For athletes used to dorms and up to 4-star hotels, the Las Vegas experience will be a rare one: the League has pledged that athletes comes first and if there is to be 5-star accommodation and business-class travel, it will be swimmer-first, blazer/organiser no better than anything available to athletes.
In The Money
Overall female winner in the World Cup series is worth a cool $A220,000 to the winner, $146,000 to the runner up and $A73,000 for third.
At the moment Campbell (243 points), holds a slender lead over Hungarian Iron Lady Katinka Hosszu (240pts) with Sweden’s Michelle Coleman (135pts) third.
The groundbreaking ISL sees athletes paid both a salary and with the incentive to earn prize money based on their individual and club finishes.
Over $A250,000 in prize money is awarded at each regular season match, with nearly $A2million in prize money available for December’s championship meet in Las Vegas with men and women sharing equal prize-money.
In an interview in the lead up to the ISL, Campbell said that more opportunities to make a living will help keep swimmers going and for herself it will definitely take her up to 2022.

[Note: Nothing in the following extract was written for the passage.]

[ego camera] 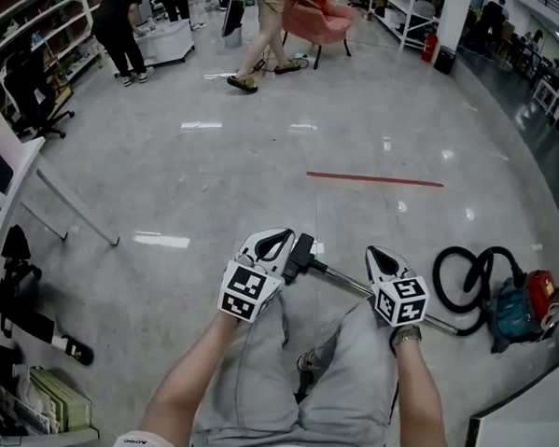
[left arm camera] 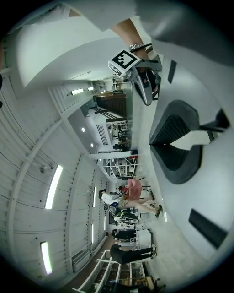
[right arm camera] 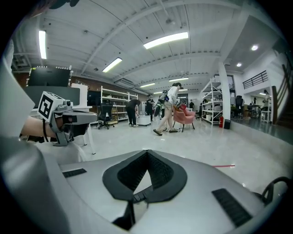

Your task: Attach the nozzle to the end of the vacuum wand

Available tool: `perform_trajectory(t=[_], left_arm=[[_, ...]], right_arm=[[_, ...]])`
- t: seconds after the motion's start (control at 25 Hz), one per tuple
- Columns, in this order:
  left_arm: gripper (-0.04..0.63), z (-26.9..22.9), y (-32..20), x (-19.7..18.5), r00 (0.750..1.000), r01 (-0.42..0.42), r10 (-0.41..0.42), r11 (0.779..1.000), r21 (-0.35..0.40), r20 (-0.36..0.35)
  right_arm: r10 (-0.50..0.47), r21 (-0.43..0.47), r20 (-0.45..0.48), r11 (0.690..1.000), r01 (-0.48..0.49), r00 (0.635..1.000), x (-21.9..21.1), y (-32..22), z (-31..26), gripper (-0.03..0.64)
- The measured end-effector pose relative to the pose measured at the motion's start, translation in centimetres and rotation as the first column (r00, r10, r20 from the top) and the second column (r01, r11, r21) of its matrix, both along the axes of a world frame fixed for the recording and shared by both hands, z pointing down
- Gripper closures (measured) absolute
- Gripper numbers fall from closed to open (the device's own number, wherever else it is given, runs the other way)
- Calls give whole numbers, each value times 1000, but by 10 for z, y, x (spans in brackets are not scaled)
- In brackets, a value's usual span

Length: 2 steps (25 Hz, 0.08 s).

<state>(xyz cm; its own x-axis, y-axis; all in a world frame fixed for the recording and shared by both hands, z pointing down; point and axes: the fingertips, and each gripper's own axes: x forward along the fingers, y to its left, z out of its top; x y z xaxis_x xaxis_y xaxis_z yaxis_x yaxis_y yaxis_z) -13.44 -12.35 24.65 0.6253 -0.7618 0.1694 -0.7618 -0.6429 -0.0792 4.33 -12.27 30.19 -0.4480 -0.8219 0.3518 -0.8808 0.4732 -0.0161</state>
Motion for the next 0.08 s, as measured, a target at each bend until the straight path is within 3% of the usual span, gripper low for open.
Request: perform_trajectory(t=[0.08], left_arm=[[585,-2,-1,-5,1000,4,-4,1000,3,-8]], right_arm=[[-3,3,-1,1000,3,1000,-4,-2,-1,614]])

Campbell, Olympic gold in the 4x100m freestyle at London 2012 and Rio 2016, and the 4x100m free and 100m free world record a part of her pantheon, said:
“We want to encourage young people to take up the sport of swimming and see that there is a future and that they can earn a living, that they can have these opportunities that other sports offer. We’re ushering in a new age of swimming and, hopefully, it’ll encourage more people to stick around in the sport.”
She added: “How I plan to use all these extra competitions is to get good race practice… I’m actually going to incorporate this into my training, I’ll be using this to make sure that I can peak and be at my best for a world championships or an Olympics.”

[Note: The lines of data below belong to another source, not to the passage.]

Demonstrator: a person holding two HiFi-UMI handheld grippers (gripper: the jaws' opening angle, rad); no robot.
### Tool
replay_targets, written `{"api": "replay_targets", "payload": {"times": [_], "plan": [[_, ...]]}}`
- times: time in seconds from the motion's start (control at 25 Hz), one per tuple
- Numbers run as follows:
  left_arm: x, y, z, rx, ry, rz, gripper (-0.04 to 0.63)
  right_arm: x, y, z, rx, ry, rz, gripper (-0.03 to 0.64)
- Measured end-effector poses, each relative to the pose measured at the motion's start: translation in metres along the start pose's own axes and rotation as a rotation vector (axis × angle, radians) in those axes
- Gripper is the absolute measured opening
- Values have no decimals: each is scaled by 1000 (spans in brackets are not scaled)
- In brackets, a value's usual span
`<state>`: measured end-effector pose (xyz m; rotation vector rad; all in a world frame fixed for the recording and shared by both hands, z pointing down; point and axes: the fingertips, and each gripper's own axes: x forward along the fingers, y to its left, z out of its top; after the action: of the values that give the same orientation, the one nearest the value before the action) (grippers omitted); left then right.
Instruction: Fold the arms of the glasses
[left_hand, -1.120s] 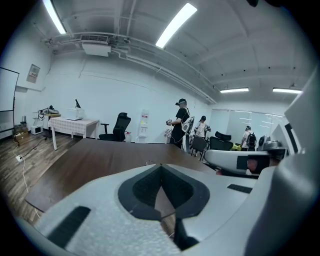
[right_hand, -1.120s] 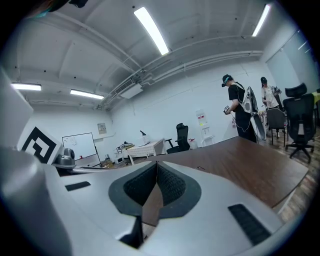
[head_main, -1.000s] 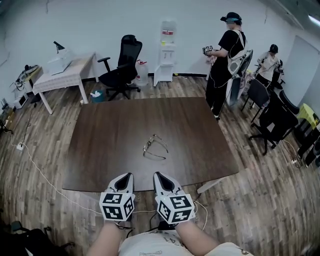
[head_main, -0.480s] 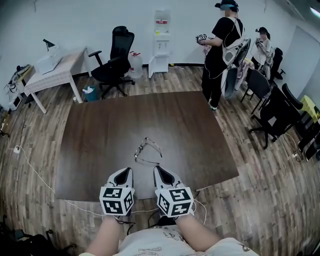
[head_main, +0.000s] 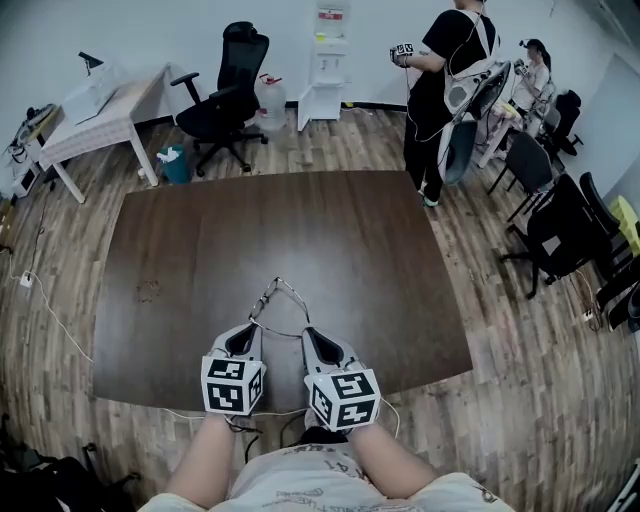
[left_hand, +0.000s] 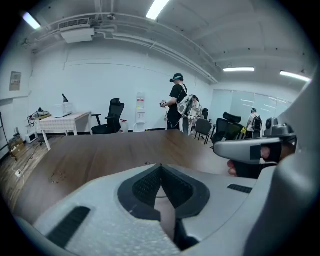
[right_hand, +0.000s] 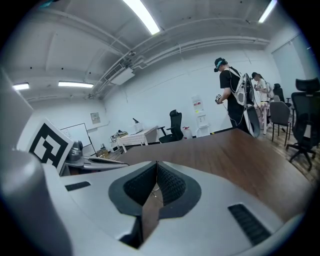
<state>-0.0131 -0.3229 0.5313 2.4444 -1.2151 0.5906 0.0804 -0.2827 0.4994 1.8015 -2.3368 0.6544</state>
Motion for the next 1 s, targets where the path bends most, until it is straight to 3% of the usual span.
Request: {"api": "replay_targets", "payload": {"times": [0.2, 0.52, 0.68, 1.0], "plan": [[43, 9, -1, 78, 67, 40, 15, 24, -29, -3, -25, 55, 12, 15], [101, 28, -19, 119, 176, 105, 17, 48, -66, -4, -22, 97, 41, 15], [125, 33, -26, 143, 214, 104, 86, 57, -89, -8, 1, 120, 26, 15], [168, 53, -51, 268, 393, 132, 89, 73, -119, -10, 35, 149, 16, 15]]}}
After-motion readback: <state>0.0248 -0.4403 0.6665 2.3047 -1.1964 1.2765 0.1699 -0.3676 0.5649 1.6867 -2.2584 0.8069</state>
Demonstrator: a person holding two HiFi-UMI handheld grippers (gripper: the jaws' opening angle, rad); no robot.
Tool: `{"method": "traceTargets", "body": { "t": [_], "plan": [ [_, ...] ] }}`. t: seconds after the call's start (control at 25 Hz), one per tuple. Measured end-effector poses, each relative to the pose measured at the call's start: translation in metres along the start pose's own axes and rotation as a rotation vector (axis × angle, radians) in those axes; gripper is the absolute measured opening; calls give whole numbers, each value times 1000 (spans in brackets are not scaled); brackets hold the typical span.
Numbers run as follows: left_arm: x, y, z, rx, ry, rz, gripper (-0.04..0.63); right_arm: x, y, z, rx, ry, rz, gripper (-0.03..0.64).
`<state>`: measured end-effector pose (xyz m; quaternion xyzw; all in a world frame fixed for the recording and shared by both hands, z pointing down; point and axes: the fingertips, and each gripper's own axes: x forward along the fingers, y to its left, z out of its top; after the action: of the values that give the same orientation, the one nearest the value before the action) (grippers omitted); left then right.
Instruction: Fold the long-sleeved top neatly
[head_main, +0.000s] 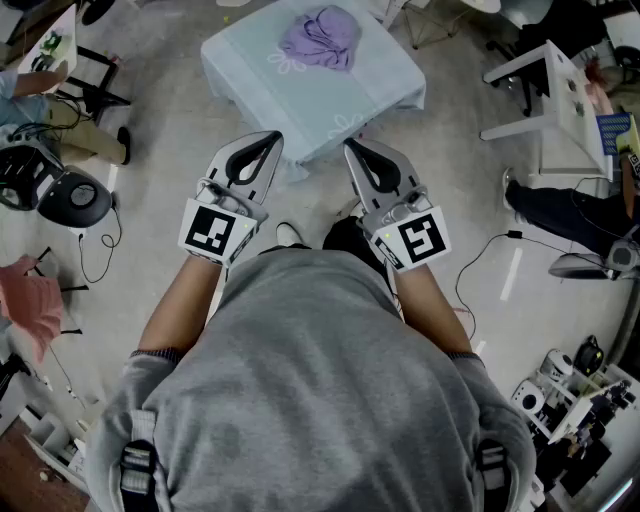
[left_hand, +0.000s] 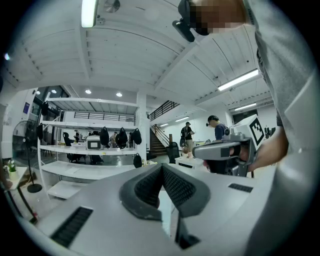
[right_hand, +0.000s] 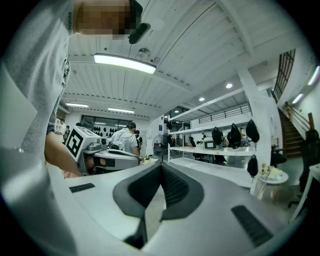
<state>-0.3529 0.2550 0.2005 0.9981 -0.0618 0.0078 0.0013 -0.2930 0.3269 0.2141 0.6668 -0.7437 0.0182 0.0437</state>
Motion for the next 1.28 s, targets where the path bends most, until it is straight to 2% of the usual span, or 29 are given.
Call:
{"method": "traceTargets", "body": {
  "t": [0.16, 0.4, 0.68, 1.0, 1.04, 1.08, 1.2, 1.28],
  "plan": [
    [-6, 6, 1, -7, -38, -4, 16, 6, 5, -5, 11, 4, 3, 8],
    [-13, 7, -15, -36, 4, -11, 17, 5, 0, -9, 21, 4, -37, 8],
    [-15, 1, -11, -76, -21, -24, 17, -2, 0, -11, 51, 0, -42, 8],
    [-17, -3, -14, -59, -11, -12, 20, -4, 7, -20, 49, 24, -17, 11],
    [-17, -5, -15, -58, -9, -15, 47, -4, 7, -22, 49, 30, -20, 57],
    [-17, -6, -16, -59, -8, -22, 103, -4, 6, -24, 52, 37, -24, 125],
    [-14, -8, -17, -62, -15, -52, 227, -3, 1, -27, 69, 48, -19, 213],
    [-12, -8, -15, -64, -35, -63, 277, -2, -2, -28, 68, 53, -11, 285]
  ]
}}
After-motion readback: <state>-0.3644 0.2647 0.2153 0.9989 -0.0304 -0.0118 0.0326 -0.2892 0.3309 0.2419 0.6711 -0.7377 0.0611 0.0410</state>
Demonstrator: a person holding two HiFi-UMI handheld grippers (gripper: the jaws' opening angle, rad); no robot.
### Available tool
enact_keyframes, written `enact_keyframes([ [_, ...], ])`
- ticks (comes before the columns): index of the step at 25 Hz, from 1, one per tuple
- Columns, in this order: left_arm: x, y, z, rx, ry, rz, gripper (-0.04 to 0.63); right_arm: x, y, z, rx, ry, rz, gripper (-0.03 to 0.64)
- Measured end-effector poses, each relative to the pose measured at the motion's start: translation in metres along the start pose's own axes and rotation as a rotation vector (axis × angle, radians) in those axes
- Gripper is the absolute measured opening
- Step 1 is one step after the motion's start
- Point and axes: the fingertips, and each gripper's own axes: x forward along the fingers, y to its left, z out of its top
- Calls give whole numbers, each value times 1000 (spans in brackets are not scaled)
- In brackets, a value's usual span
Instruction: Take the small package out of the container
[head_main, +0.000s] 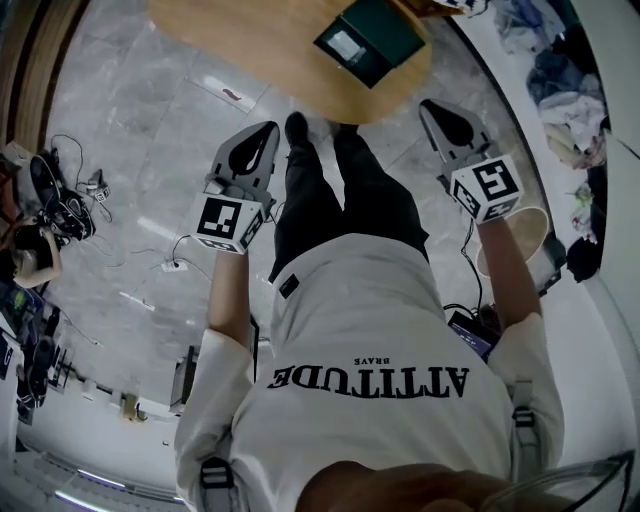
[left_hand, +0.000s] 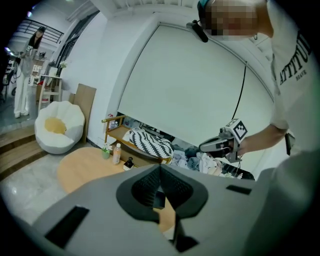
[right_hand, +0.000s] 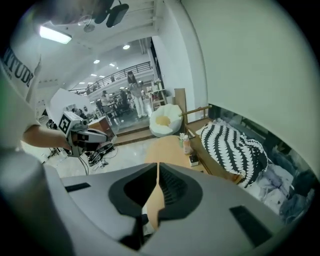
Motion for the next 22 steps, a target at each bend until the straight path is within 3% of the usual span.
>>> enact_keyframes([
  [11, 32, 15, -65, -22, 30, 80, 21, 82, -20, -58, -41, 105, 124, 23],
  [22, 61, 55, -128, -134, 25, 142, 21, 175, -38, -122, -21, 184, 155, 23],
])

The ISL has brought a long-overdue competitive edge to the fast pool. FINA has had to respond, and both League and FINA have now injected multi-million financial rewards into to their respective offers.
Perfect timing for swimmers in the countdown to Tokyo 2020
Campbell and super sibling Bronte, along with 17-time World Championship medallist Emma McKeon, Holly Barratt, Minna Atherton, Taylor McKeown and Jess Hansen make up the Australian contingent on a roaring women’s Roar roster.

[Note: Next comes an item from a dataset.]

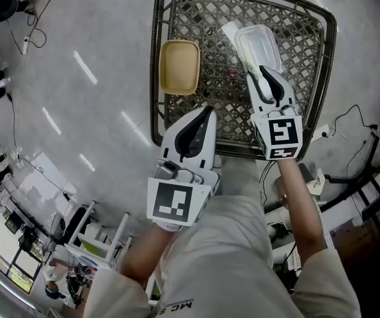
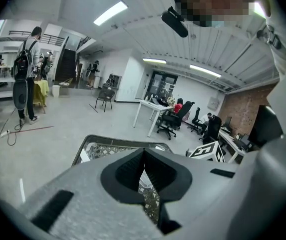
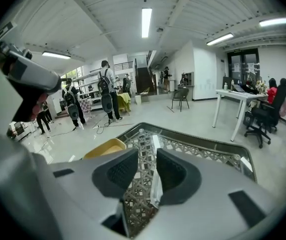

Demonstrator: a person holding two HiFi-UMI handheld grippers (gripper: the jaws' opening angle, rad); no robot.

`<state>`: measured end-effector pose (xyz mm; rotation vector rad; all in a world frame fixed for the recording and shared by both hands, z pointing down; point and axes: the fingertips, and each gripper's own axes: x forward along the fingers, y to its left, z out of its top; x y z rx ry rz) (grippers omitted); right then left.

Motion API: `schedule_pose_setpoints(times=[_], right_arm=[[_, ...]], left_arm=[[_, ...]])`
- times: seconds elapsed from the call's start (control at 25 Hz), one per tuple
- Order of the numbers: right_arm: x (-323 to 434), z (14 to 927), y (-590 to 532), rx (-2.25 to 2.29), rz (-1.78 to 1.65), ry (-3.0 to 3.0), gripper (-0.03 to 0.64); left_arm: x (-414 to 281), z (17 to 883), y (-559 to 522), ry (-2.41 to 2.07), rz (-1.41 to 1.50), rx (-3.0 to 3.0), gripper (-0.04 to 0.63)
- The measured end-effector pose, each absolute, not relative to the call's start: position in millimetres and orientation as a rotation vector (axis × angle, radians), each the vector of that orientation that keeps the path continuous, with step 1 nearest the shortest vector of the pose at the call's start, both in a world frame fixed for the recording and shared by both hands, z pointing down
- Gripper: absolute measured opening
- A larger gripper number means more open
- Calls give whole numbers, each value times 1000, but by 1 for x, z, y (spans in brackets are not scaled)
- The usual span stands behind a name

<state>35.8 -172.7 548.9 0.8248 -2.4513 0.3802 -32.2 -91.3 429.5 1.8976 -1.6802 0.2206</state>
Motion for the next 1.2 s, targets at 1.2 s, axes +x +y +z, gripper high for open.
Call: schedule_pose_setpoints(times=[1.2], right_arm=[[33, 701, -177, 852, 367, -2198, 170]], left_arm=[[-38, 501, -60, -1626, 257, 1840, 25]])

Olympic champion Kylie Chalmers, former breaststroke world record holder Matt Wilson and Gold Coast freestyle trio, Cam McEvoy, Alex Graham and Elijah Winnington bolster the Roar men’s team led by British breaststroke superstar Adam Peaty (who is sitting out the Roar’s opening round). The super-speedy contingent has been built by Australian Olympic medallist of 1984, London-based team manager Rob Woodhouse.
Adrian, the London 2012 Olympic 100m freestyle champion who handed over his crown to Chalmers, an Aussie teen at the time, have both had healthy scares to deal with of late.
Not to be out done fellow Dolphins Clyde Lewis, Jack McLoughlin and Madison Wilson will line up with a “United Nations” New York Breakers team led by US pair Michael Andrew and Lia Neal in a Group B match also featuring the Ryan Murphy, Nathan Adrian led LA Current and the European Iron team spearheaded by the multi-talented Hungarian Katinka Hosszu and big-time sprint pair Ranomi Kromowidjodjo (NED) and Vladimir Morozov (RUS).
The ISL will appear under its current format for the two years before it is let loose on the sporting landscape to stand on its own two feet as it goes to the market for sponsorship, television broadcast rights and gate takings.
It is a Series that sees the world’s best swimmers competing for significant prize money with a first season budget of US$20m, funded by the ISL’s founder, Ukrainian billionaire and swimming fan Konstantin Grigorishin: $7m of that will go to athletes and teams in prize money.
The ISL season involves teams of 24 (12 men and 12 women) competing in short-course sprint, relay and skins races for team points. No athlete who has previously been banned for doping is allowed to swim in the ISL. There are playoffs and finals, individual and club prize money, and appearance money for clubs.
Over 100 Olympians are represented in the ISL, including 41 Olympic gold medallists from the 2016 Olympic Games.